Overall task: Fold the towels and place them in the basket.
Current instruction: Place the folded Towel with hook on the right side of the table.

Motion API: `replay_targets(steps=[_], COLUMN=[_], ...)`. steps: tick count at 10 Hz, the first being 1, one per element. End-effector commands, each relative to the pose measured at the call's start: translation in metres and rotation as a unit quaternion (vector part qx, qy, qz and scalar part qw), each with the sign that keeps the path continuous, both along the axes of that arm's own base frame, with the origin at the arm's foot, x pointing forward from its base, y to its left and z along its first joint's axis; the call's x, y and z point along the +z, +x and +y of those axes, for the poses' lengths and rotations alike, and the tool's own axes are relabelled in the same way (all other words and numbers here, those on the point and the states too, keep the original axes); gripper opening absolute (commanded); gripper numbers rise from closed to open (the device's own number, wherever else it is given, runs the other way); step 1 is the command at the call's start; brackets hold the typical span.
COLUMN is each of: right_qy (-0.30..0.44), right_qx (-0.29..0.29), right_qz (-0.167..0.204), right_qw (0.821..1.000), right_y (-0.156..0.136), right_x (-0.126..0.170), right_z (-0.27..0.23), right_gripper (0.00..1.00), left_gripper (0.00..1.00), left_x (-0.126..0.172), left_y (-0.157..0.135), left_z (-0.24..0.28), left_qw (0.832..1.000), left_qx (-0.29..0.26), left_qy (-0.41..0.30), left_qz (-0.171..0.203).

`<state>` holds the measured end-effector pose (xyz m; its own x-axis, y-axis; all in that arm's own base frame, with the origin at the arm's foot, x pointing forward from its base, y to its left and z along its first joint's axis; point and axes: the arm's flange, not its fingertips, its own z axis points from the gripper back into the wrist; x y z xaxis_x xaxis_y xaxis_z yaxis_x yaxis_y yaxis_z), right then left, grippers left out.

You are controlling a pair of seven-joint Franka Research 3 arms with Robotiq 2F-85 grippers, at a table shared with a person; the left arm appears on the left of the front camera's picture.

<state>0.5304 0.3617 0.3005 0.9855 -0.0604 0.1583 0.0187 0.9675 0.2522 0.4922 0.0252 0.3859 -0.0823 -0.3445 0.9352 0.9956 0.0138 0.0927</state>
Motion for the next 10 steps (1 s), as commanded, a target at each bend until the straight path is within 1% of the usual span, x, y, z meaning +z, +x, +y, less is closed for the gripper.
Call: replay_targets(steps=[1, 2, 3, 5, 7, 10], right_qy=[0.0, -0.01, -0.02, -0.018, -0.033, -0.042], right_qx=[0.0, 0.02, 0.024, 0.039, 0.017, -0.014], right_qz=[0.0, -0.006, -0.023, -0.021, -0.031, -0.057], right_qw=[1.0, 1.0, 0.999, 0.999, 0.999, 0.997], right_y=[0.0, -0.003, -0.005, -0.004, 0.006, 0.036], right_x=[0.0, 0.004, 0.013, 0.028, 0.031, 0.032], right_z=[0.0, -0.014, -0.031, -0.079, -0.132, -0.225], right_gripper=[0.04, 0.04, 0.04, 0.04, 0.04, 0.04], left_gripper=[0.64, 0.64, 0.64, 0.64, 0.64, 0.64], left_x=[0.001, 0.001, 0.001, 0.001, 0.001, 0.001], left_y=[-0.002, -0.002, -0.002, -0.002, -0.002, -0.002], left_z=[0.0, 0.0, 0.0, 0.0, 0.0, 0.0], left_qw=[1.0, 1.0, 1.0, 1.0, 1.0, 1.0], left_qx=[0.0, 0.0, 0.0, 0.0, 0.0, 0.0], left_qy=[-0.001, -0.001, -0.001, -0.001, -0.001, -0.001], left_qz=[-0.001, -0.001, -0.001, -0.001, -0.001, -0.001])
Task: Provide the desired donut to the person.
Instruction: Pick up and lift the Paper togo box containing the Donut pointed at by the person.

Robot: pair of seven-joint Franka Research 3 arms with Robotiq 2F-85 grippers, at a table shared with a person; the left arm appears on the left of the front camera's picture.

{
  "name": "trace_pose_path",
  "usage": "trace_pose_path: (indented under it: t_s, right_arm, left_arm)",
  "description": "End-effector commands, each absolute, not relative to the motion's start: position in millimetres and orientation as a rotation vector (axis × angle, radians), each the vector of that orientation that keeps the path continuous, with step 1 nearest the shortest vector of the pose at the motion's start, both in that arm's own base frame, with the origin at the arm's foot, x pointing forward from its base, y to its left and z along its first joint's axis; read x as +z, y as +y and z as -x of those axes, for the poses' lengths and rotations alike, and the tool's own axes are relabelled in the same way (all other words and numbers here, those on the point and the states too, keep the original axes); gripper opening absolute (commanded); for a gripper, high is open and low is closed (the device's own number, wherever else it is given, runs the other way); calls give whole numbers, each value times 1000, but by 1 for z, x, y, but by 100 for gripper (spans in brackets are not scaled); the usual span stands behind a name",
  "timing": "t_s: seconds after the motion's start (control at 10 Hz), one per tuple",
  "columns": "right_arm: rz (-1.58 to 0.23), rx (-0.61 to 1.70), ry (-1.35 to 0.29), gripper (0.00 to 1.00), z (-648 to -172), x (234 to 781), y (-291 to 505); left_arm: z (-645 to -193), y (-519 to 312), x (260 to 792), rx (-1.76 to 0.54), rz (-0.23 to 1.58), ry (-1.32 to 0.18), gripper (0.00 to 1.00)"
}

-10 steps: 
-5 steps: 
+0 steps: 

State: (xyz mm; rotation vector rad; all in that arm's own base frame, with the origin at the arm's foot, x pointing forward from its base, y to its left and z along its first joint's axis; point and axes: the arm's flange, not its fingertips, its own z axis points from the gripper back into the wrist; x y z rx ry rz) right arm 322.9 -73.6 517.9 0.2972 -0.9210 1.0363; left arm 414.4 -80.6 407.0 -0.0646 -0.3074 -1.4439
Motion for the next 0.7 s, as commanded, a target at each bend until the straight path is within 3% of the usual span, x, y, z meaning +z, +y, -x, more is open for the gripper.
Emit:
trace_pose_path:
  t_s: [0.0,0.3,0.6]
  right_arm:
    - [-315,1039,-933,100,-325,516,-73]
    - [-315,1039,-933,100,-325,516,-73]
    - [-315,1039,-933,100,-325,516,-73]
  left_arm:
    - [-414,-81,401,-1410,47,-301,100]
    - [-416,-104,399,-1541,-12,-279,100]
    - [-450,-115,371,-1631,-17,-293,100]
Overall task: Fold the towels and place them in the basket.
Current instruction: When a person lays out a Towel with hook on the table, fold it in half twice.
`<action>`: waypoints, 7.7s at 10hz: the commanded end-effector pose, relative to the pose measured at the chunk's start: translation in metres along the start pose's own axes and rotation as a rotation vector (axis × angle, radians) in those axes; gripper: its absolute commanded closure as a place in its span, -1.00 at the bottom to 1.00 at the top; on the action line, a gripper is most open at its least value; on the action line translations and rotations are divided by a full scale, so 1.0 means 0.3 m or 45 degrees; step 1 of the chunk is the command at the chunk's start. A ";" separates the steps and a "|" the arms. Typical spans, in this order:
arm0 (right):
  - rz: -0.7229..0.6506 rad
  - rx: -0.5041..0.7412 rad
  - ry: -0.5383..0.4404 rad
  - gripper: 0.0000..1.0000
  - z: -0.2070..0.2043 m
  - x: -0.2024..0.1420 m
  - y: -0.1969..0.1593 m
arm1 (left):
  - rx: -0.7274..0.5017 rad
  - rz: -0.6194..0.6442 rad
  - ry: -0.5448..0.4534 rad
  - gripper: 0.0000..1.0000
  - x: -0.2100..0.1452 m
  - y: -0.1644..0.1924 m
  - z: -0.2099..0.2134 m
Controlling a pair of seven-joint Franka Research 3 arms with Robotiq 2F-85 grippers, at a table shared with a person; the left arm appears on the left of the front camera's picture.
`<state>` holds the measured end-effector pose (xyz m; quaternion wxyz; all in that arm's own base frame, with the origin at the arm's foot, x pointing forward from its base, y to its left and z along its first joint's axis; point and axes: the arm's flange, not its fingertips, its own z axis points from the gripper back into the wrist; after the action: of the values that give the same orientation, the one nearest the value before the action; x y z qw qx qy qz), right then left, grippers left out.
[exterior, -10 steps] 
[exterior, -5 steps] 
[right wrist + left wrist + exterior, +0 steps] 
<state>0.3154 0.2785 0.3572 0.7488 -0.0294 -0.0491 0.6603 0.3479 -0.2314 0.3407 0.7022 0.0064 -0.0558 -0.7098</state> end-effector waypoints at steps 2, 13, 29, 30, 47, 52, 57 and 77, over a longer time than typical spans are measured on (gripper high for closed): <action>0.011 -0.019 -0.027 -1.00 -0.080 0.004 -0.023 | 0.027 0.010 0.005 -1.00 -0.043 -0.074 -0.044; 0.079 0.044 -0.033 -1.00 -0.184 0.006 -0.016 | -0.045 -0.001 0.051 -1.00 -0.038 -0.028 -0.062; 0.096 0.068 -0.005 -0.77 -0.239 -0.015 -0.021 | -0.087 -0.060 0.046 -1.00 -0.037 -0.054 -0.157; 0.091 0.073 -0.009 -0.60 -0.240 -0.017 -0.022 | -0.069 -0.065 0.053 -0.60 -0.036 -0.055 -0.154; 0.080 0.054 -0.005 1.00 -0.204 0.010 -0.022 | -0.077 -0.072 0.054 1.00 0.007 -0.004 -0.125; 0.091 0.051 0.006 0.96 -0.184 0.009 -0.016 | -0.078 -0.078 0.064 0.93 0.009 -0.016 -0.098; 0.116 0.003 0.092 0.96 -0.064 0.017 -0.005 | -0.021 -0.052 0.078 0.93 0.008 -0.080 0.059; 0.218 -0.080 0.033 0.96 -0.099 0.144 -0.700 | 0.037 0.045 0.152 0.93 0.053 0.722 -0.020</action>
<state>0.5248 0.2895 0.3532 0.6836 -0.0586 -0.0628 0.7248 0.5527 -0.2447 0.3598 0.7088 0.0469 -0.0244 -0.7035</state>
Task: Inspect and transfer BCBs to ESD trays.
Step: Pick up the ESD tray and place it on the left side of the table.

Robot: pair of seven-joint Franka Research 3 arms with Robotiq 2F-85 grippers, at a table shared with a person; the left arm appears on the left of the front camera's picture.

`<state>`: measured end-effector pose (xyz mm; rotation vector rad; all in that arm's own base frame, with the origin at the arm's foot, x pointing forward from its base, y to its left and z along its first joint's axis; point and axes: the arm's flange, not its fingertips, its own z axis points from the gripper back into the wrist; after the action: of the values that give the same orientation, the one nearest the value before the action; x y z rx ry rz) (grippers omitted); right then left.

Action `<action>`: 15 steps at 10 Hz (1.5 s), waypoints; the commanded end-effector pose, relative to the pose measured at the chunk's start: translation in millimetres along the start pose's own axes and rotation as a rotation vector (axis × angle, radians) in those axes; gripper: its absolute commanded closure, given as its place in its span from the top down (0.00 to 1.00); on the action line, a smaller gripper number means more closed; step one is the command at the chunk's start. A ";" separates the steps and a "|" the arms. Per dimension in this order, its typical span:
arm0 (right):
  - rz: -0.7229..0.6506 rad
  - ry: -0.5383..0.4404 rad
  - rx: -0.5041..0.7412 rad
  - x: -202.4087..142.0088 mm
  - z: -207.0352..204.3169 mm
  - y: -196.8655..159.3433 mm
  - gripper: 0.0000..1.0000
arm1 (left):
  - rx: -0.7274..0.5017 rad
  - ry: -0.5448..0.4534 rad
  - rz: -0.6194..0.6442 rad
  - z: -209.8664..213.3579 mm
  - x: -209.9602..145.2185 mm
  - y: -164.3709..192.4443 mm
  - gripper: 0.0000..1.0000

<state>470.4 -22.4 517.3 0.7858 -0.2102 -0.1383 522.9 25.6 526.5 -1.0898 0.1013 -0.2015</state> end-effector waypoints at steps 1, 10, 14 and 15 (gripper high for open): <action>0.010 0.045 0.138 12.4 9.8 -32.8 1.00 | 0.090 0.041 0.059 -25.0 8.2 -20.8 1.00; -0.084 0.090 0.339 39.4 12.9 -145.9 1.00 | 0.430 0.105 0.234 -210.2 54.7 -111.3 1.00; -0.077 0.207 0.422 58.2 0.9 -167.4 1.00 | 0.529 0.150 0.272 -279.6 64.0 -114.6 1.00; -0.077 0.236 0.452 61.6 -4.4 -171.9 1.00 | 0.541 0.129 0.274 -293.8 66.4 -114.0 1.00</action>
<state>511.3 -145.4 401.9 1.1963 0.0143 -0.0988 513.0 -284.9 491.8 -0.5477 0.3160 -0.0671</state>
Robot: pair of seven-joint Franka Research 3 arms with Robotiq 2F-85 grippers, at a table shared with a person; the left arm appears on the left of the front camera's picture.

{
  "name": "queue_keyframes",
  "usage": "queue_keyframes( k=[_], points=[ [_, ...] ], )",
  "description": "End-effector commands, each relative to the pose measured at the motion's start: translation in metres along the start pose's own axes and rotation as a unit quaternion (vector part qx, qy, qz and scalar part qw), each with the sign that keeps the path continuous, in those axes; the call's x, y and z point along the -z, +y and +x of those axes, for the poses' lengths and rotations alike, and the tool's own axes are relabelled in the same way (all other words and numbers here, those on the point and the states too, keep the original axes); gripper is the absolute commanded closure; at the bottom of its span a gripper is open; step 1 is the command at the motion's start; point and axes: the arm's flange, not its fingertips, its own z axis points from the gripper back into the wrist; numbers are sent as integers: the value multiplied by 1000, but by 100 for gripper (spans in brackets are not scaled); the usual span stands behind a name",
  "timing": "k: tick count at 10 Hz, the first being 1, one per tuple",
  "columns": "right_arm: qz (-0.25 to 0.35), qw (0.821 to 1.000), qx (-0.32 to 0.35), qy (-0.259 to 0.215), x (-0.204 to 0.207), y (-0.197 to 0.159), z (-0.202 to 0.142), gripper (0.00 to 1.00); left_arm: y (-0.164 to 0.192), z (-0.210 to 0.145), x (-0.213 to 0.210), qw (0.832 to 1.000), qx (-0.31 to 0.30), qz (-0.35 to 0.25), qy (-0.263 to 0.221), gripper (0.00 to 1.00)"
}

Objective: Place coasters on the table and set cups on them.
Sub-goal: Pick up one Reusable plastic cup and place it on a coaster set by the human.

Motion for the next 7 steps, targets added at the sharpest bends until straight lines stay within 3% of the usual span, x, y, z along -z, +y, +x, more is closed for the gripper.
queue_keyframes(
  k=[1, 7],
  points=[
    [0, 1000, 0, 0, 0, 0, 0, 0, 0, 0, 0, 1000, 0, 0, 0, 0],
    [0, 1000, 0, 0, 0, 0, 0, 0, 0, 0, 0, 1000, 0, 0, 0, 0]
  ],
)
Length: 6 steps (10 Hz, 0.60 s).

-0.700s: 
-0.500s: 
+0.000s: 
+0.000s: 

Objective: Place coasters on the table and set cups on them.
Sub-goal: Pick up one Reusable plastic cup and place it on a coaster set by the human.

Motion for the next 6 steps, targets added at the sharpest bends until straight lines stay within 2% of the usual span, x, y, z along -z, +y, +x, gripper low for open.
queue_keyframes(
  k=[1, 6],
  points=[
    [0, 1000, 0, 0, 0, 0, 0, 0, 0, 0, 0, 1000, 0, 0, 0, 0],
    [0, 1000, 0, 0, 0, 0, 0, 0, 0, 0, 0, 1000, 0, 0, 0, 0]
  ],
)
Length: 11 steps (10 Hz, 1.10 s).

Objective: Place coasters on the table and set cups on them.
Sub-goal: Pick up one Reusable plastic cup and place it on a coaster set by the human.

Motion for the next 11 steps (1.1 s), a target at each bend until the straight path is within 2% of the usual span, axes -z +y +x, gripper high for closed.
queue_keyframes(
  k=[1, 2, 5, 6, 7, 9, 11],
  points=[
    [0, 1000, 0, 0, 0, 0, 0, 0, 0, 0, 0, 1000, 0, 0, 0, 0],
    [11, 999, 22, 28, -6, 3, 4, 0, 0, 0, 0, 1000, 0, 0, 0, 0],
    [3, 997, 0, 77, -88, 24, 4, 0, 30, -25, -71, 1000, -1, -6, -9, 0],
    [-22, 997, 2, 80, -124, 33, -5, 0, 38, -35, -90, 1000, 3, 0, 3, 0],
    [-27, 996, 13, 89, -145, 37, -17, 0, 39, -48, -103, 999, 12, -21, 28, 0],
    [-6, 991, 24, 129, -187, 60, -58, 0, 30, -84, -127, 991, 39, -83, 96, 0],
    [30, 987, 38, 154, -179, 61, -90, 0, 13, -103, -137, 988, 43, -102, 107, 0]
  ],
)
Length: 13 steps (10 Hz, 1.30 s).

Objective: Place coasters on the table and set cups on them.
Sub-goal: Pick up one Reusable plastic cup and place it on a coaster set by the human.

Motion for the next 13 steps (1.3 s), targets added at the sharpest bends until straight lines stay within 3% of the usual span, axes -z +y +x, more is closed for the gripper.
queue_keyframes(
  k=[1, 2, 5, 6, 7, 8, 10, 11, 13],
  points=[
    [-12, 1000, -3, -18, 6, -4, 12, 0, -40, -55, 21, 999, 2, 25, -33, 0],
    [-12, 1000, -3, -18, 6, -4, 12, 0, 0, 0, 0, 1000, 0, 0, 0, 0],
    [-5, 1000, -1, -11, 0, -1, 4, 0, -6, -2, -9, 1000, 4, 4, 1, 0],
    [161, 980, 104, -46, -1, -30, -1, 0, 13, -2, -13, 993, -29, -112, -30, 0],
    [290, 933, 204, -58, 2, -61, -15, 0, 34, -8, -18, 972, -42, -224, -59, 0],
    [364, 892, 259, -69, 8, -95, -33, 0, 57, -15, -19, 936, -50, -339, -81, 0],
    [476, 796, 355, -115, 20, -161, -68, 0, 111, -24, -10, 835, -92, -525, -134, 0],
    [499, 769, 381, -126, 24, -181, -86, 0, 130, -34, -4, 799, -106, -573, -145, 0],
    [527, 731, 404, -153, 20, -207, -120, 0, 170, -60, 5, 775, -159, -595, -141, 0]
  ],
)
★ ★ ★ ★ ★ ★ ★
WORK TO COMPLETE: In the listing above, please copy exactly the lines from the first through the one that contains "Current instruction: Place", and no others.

OUTPUT FOR THIS TASK:
Overall task: Fold the towels and place them in the basket.
Current instruction: Place the folded Towel with hook on the right side of the table.

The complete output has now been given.